Los más adictos pudieron haber sido pervertidos en tu tierna infancia por Salgari o Dumas, se veían a escondidas con Sandokán o Montecristo. Si tuviste suerte tus padres, tus maestros, tus abuelos, te enseñaron el hábito de abrir unas páginas y meterte por unas horas en un mundo paralelo que al leerlo hacías tuyo. Igual que te enseñaron a beber vino, o a darle las primeras caladas a un cigarrillo que de forma natural te hacía toser, o dos sorbos a un whisky que te supo a chinche, hábitos que la primera vez nunca gustan pero más adelante se hacen placenteros. A algunos en su adolescencia, que es cuando se suele adquirir el gusto, alguien les dijo cómo hacerlo, y así perdieron su virginidad literaria. Los más afortunados, lo hicieron con un experto de la pluma, otros con cualquier folletín de Corín Tellado o del Coyote, que luego dio paso a formas más sofisticadas de adicción.


Yo perdí mi virginidad literaria con Hemingway. Aun lo recuerdo, fue en la casa de la playa de mis padres. Mi padre tenía esa mala costumbre de leer, dejaba luego las novelas que había terminado en un librero de mimbre que año tras año, durante el invierno, y debido a la humedad criaba hongos en las hojas cerradas. Esos libros tenían un olor adictivo, como de tabaco recién picado. Una tarde de siesta, frente a la playa, abrí un volumen de pastas azules del Círculo de Lectores que decía El Viejo y el Mar. Desde ese día navegar en un barco fue muy distinto para mí, como ha sido distinto tratar de conseguir el pez más gordo. Recuerdo perfectamente como se me hinchaba el pecho, como dejaba de respirar y como casi se me saltaron las lágrimas, o se me puso la carne de gallina a medida que las letras se convertían en ideas, no puedo describir lo que sentí al leer aquella obra maestra. Un narcótico con olor a papel entró por primera vez en mi cerebro y lo aturdió para siempre, desde entonces he seguido buscando esa sensación que me dejó aquella primera vez. Muchas veces la he vuelto a encontrar, y aun más fuerte, aun más profunda: El Amor en los Tiempos del Cólera, Memorias de Adriano, Teresa de Ávila, Yourcenar, García Márquez, Poniatowska, Ítalo Calvino o Susana Tamaro me han vuelto a subir tras las volutas de humo de una soporífera amapola que es la literatura, y una vez que se prueba ya uno no puede vivir libre de ella, y busca, busca en cada página y en cada volumen, en cada librería, en cada esquina, enganchado, volver a sentir, a encontrar la misma experiencia de la primera vez.

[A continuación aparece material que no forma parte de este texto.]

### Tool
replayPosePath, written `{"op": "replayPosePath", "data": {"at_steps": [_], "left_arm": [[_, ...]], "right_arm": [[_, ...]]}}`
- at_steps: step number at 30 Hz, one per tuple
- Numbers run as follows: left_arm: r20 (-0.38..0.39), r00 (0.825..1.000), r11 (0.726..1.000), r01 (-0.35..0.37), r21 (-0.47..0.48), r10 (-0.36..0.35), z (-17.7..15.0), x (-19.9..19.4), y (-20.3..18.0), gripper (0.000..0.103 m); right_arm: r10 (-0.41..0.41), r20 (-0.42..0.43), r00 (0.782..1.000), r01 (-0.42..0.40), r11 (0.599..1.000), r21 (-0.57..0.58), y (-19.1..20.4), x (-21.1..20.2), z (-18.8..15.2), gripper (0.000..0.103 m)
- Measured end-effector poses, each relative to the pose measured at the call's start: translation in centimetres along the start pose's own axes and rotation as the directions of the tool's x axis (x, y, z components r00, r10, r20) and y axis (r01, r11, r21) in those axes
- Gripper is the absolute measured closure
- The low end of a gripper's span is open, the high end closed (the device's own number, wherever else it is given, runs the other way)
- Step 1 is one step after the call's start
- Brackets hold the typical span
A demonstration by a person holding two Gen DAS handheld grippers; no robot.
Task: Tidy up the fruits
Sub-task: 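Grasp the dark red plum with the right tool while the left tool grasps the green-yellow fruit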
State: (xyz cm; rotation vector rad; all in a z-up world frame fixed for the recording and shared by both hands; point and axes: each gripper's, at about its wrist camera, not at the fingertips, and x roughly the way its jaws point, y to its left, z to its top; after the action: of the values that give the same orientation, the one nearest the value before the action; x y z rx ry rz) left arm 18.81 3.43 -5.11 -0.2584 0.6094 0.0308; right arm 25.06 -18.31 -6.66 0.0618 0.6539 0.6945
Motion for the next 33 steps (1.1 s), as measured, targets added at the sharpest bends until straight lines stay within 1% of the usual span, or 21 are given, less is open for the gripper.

Y volviendo a la pregunta de porqué no se lee, pues es muy sencillo: porque los niños no tienen ni padres, ni profesores, que los hayan enviciado a ello.


Nos han dado en cambio los sucedáneos de la verdadera sustancia, una televisión pobre, chafa; un Hollywood manipulador y sesgado; películas que te impresionan con el recurso fácil de la violencia o con el recurso pobre del sexo: los similares cutres que nos dan quienes tienen miedo a despertarnos leyendo. Porque la literatura es una droga que te despierta el cerebro.


Los profesores, pobres chivos expiatorios, probablemente ellos mismos no lean literatura. No tienen culpa de no habérnosla inculcado, están dormidos, y finalmente, un buen profesor no es quien te enseña, sino el que te despierta el hambre de aprender. Por eso, para inducirte a leer, no basta con que los profesores o los padres, o los anuncios de las librerías te lo digan y te lo repitan.


Para aprender a leer tienes que ver y oír, en las palabras, en las pupilas dilatadas de ese coleguilla que está tratando de meterte al vicio, esa pasión por las historias, por las palabras, que sólo quienes de verdad están poseídos por la lectura tienen.